Work instruction — Each line from the one containing "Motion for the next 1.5" to the last line of the listing below must be reproduced exactly, and nothing more.

Dataset records —
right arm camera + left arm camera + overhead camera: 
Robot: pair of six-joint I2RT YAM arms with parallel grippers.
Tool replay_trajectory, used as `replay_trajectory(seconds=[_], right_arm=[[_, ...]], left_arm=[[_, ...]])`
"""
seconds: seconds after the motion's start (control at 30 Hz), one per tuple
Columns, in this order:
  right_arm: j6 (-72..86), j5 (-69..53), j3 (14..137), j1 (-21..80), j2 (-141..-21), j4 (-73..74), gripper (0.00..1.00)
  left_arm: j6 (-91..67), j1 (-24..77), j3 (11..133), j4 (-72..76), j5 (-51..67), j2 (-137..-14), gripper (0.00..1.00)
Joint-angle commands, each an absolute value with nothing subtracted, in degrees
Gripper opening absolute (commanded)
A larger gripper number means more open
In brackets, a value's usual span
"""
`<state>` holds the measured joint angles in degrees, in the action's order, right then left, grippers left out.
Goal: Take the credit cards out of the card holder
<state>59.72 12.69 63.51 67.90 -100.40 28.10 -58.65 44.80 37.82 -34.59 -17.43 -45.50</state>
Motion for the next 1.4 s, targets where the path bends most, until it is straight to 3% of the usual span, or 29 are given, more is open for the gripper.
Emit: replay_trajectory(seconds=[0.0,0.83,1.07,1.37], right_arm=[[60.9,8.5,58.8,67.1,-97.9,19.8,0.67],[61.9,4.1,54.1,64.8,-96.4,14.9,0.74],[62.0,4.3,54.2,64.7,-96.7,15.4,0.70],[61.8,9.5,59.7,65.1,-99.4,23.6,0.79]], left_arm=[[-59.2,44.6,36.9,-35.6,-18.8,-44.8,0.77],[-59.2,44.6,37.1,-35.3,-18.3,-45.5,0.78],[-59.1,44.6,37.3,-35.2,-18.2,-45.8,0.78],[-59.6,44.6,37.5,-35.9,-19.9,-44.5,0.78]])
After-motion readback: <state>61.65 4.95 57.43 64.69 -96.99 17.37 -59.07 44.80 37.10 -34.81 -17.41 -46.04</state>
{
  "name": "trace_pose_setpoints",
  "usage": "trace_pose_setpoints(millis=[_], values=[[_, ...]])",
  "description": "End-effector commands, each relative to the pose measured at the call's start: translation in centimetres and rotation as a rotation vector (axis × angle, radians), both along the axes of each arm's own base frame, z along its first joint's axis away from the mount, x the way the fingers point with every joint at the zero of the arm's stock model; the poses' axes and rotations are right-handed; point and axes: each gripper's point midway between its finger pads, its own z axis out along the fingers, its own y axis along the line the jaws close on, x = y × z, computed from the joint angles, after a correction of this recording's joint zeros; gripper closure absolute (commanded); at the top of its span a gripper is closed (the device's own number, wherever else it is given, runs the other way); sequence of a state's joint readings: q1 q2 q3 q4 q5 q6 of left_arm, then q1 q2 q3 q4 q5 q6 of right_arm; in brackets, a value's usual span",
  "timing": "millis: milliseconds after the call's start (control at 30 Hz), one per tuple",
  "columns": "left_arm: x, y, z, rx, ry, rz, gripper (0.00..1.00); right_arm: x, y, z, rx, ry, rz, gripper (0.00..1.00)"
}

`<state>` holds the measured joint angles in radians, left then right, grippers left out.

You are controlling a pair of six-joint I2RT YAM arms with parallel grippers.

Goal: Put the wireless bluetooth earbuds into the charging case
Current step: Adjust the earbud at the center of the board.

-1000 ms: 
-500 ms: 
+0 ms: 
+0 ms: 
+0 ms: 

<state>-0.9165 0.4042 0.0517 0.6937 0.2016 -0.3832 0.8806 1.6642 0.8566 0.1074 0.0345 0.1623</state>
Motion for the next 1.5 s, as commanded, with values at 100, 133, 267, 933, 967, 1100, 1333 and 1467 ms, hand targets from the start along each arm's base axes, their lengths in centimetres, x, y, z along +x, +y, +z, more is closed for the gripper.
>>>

Result of the task —
Motion for the next 1.5 s, as commanded, with values at 100, 133, 267, 933, 967, 1100, 1333 and 1467 ms, hand targets from the start along each arm's base axes, their lengths in centimetres, x, y, z along +x, +y, +z, more is closed for the gripper.
>>>

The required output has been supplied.